Connecting the geometric and electronic structures of the nitrogenase iron–molybdenum cofactor through site-selective 57Fe labelling

Understanding the chemical bonding in the catalytic cofactor of the Mo nitrogenase (FeMo-co) is foundational for building a mechanistic picture of biological nitrogen fixation. A persistent obstacle towards this goal has been that the 57Fe-based spectroscopic data—although rich with information—combines responses from all seven Fe sites, and it has therefore not been possible to map individual spectroscopic responses to specific sites in the three-dimensional structure. Here we have addressed this challenge by incorporating 57Fe into a single site of FeMo-co. Spectroscopic analysis of the resting state informed on the local electronic structure of the terminal Fe1 site, including its oxidation state and spin orientation, and, in turn, on the spin-coupling scheme for the entire cluster.

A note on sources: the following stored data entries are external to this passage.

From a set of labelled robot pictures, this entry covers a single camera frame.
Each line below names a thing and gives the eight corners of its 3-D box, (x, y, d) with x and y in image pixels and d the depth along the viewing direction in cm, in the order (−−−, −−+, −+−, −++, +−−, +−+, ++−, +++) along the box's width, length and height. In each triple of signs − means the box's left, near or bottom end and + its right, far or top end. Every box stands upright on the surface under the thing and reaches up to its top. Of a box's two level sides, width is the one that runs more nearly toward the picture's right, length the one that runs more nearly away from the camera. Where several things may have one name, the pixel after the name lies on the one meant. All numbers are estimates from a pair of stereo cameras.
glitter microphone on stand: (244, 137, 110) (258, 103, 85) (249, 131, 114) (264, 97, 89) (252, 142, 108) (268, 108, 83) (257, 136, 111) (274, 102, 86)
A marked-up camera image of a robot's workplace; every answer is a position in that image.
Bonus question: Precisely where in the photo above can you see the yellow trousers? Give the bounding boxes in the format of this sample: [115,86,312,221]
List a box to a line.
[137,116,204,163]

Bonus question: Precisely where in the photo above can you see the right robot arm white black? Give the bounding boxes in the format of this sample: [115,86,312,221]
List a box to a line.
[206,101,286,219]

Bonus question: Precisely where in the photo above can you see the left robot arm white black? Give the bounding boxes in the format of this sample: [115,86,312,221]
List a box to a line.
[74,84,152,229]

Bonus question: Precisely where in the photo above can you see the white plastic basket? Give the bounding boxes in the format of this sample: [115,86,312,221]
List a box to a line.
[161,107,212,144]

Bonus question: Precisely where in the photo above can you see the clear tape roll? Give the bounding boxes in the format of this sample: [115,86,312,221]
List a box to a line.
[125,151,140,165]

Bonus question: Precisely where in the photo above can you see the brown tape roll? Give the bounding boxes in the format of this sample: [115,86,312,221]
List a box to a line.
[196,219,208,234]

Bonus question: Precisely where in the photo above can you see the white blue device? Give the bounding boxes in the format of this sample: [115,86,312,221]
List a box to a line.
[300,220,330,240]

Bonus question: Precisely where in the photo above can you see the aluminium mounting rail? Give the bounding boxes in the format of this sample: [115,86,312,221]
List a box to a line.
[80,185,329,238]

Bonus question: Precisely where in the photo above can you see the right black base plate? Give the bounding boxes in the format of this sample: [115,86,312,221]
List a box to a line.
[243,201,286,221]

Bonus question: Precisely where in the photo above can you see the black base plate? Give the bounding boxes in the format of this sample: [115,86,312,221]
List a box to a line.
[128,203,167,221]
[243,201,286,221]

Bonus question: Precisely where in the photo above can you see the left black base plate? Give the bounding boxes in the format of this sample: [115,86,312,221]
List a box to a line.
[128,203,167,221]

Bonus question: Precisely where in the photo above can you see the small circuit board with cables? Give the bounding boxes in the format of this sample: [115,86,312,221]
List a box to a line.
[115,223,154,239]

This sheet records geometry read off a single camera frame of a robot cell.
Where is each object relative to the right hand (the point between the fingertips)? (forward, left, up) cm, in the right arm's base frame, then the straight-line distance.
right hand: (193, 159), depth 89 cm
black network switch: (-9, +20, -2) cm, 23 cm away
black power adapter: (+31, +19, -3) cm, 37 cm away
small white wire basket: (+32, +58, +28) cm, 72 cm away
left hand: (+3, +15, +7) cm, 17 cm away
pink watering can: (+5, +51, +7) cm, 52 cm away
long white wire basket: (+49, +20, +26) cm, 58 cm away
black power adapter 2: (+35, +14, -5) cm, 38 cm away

The oxidized resting state and the first intermediate in nitrogen fixation were also characterized, and comparisons with the resting state provided molecular-level insights into the redox chemistry of FeMo-co. The molybdenum nitrogenase catalytic cofactor is composed of seven high-spin Fe sites making it difficult to study spectroscopically. Now it has been shown that 57Fe can be incorporated into a single site and that such site-selectively labelled samples provide insights into the cofactor’s electronic structure and the mechanism of biological nitrogen fixation.